Бергама постоянно хотел есть. Перспектива сопровождать веронца в ресторан, где можно хорошо и много поесть, скрасила его горечь. Однако, выходя, он не мог не подумать, что эта веронская полиция со своими привычками превращать инспекторов полиции в детских нянек, должно быть, использует какие- то особенные методы.
***
Ромео Тарчинини занимался своим туалетом: подравнял усы, попрыскался слегка одеколоном, что было его слабостью, надел чистую рубашку и с удовлетворением разглядывал себя по частям в маленьком зеркале, что не помешало ему остаться вполне собой довольным. Готовясь встретиться с женщинами, Ромео уделил повышенное внимание своему внешнему виду. Комиссар был так влюбчив и учтив, что для него не имел значения возраст той, с кем он говорил. Важно было лишь то, что эта особа принадлежит к прекрасному полу, чтобы он тут же принялся красоваться, как тетерев в брачный период.

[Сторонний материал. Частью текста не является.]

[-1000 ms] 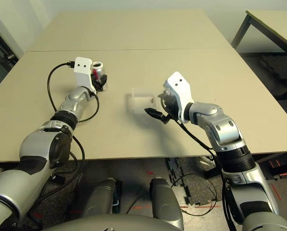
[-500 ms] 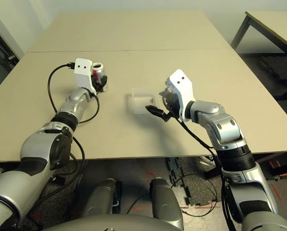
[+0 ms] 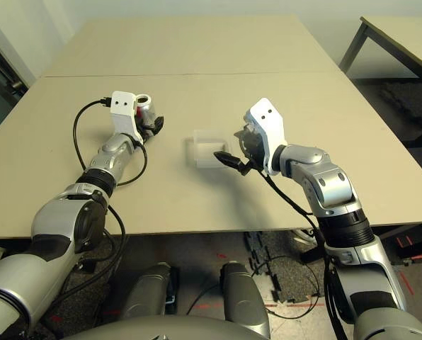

Проходя перед дверью Тоски дель Валеджио, Ромео испытал желание войти, чтобы спросить у этой ненормальной, испытывала ли она хоть какой-нибудь стыд, когда, злоупотребив простодушием ребёнка, грозилась превратить его в лягушку и уверяла его в том, что знает имя убийцы Антонио Монтарино. Но время не терпит, и если Тарчинини хотел закончить своё предварительное расследование этим же вечером, то нужно было поспешить. Он оставил прорицательницу с её секретами, чтобы постучаться в дверь синьоры Луизы Бондена.
Голос, необычный тембр которого так сильно поразил Фабрицио, разрешил полицейскому войти. Супруг Джульетты знал, что жена адвоката была калекой. Однако он на мгновение растерялся перед таким юным и хрупким созданием, напоминавшим фарфор XVIII века, которое сидело в кресле, виртуозно им управляя. Он слегка подался назад.
— Я испугала вас, синьор комиссар?
— Ничуть, синьора, но я не хотел бы надоедать вам... Впрочем, я пришёл поговорить с господином Бонденой.
— Прекрасно! Синьор комиссар, мне бы хотелось немного поболтать с вами.
— С удовольствием, синьора, если...
— Вы что же, менее отважный, чем ваш сын, который запросто пришёл перекинуться словечком к больной?
— О, синьора, я прошу вас извинить Фабрицио за его дерзость... его бесцеремонность... его наивность.
— Он очарователен, синьор комиссар, но следите за ним, так как его инициатива может дорого ему стоить.
— Что вы имеете в виду, синьора?
— Он же неизбежно задал свой знаменитый вопрос и убийце, потому что он посетил всех жильцов... Представьте, что будет, если этот убийца сочтёт себя обнаруженным каким-то мальчишкой... Может, он захочет и его устранить?